Please write out each entry below exactly as given.

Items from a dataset
============

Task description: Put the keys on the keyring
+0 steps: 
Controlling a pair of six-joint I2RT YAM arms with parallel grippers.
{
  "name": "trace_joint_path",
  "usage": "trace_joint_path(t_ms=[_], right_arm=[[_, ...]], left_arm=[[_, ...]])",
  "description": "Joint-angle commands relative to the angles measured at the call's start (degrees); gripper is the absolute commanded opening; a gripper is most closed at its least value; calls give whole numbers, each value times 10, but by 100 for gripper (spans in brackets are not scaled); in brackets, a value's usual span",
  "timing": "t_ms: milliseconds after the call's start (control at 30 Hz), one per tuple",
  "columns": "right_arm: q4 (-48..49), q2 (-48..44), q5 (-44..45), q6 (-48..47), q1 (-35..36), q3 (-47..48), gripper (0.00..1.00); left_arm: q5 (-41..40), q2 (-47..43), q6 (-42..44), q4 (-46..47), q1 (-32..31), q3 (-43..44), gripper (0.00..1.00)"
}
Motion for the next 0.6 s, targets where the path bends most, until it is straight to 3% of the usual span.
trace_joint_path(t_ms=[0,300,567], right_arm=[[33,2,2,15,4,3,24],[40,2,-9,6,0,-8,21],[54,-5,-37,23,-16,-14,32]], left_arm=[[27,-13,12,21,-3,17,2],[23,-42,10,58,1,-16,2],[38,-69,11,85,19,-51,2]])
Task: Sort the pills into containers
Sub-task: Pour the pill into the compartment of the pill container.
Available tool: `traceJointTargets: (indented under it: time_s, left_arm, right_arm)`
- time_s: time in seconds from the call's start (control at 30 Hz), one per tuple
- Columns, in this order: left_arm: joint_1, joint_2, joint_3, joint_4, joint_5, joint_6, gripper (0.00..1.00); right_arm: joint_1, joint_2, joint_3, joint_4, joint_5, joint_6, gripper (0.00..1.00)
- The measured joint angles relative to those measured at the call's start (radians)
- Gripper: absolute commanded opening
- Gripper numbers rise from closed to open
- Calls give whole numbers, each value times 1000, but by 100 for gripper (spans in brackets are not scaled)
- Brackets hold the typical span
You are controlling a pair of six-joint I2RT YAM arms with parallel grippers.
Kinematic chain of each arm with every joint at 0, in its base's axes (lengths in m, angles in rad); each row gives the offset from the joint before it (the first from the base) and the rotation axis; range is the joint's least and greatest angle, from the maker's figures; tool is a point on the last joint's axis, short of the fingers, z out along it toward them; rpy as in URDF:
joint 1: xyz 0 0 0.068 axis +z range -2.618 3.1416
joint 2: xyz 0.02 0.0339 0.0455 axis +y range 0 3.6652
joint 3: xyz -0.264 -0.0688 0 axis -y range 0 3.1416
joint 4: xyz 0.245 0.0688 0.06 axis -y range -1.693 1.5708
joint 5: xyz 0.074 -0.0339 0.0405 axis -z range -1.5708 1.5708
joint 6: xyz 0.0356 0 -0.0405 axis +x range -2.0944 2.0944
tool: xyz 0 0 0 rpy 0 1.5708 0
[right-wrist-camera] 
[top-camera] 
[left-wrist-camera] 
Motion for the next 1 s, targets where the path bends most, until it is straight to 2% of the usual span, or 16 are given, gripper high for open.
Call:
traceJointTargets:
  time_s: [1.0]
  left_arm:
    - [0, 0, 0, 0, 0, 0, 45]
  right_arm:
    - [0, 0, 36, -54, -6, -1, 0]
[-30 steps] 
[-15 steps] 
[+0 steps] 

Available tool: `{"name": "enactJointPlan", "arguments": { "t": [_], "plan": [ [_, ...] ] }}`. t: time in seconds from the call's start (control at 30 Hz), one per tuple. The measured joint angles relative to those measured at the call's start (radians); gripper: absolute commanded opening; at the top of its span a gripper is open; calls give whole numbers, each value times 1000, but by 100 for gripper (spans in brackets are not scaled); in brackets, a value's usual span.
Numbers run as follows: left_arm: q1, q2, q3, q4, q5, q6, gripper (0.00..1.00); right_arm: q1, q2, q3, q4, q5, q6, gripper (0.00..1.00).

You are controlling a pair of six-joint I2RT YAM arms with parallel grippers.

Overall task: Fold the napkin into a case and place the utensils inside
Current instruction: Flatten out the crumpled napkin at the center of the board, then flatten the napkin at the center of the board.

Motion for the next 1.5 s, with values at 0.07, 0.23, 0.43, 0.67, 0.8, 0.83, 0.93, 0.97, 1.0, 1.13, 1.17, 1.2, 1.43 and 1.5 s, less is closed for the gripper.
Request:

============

_PROBLEM SOLUTION:_
Task description: Put the keys on the keyring
+0 steps: 
Controlling a pair of six-joint I2RT YAM arms with parallel grippers.
{
  "name": "trace_joint_path",
  "usage": "trace_joint_path(t_ms=[_], right_arm=[[_, ...]], left_arm=[[_, ...]])",
  "description": "Joint-angle commands relative to the angles measured at the call's start (degrees); gripper is the absolute commanded opening; a gripper is most closed at its least value; calls give whole numbers, each value times 10, but by 100 for gripper (spans in brackets are not scaled); in brackets, a value's usual span",
  "timing": "t_ms: milliseconds after the call's start (control at 30 Hz), one per tuple",
  "columns": "right_arm: q4 (-48..49), q2 (-48..44), q5 (-44..45), q6 (-48..47), q1 (-35..36), q3 (-47..48), gripper (0.00..1.00); left_arm: q5 (-41..40), q2 (-47..43), q6 (-42..44), q4 (-46..47), q1 (-32..31), q3 (-43..44), gripper (0.00..1.00)"
}
Motion for the next 0.6 s, targets where the path bends most, until it is straight to 3% of the usual span.
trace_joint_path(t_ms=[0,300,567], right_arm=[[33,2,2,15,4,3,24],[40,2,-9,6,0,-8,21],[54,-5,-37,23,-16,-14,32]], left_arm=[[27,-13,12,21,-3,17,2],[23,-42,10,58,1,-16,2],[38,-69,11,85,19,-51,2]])
Task: Sort the pills into containers
Sub-task: Pour the pill into the compartment of the pill container.
Available tool: `traceJointTargets: (indented under it: time_s, left_arm, right_arm)`
- time_s: time in seconds from the call's start (control at 30 Hz), one per tuple
- Columns, in this order: left_arm: joint_1, joint_2, joint_3, joint_4, joint_5, joint_6, gripper (0.00..1.00); right_arm: joint_1, joint_2, joint_3, joint_4, joint_5, joint_6, gripper (0.00..1.00)
- The measured joint angles relative to those measured at the call's start (radians)
- Gripper: absolute commanded opening
- Gripper numbers rise from closed to open
- Calls give whole numbers, each value times 1000, but by 100 for gripper (spans in brackets are not scaled)
- Brackets hold the typical span
You are controlling a pair of six-joint I2RT YAM arms with parallel grippers.
Kinematic chain of each arm with every joint at 0, in its base's axes (lengths in m, angles in rad); each row gives the offset from the joint before it (the first from the base) and the rotation axis; range is the joint's least and greatest angle, from the maker's figures; tool is a point on the last joint's axis, short of the fingers, z out along it toward them; rpy as in URDF:
joint 1: xyz 0 0 0.068 axis +z range -2.618 3.1416
joint 2: xyz 0.02 0.0339 0.0455 axis +y range 0 3.6652
joint 3: xyz -0.264 -0.0688 0 axis -y range 0 3.1416
joint 4: xyz 0.245 0.0688 0.06 axis -y range -1.693 1.5708
joint 5: xyz 0.074 -0.0339 0.0405 axis -z range -1.5708 1.5708
joint 6: xyz 0.0356 0 -0.0405 axis +x range -2.0944 2.0944
tool: xyz 0 0 0 rpy 0 1.5708 0
[right-wrist-camera] 
[top-camera] 
[left-wrist-camera] 
Motion for the next 1 s, targets where the path bends most, until it is straight to 2% of the usual span, or 16 are given, gripper high for open.
Call:
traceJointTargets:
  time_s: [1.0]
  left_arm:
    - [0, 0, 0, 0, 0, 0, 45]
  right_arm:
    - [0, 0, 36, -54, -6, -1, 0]
[-30 steps] 
[-15 steps] 
[+0 steps] 

Available tool: `{"name": "enactJointPlan", "arguments": { "t": [_], "plan": [ [_, ...] ] }}`. t: time in seconds from the call's start (control at 30 Hz), one per tuple. The measured joint angles relative to those measured at the call's start (radians); gripper: absolute commanded opening; at the top of its span a gripper is open; calls give whole numbers, each value times 1000, but by 100 for gripper (spans in brackets are not scaled); in brackets, a value's usual span.
Numbers run as follows: left_arm: q1, q2, q3, q4, q5, q6, gripper (0.00..1.00); right_arm: q1, q2, q3, q4, q5, q6, gripper (0.00..1.00).

You are controlling a pair of six-joint I2RT YAM arms with parallel grippers.

Overall task: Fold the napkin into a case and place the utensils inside
Current instruction: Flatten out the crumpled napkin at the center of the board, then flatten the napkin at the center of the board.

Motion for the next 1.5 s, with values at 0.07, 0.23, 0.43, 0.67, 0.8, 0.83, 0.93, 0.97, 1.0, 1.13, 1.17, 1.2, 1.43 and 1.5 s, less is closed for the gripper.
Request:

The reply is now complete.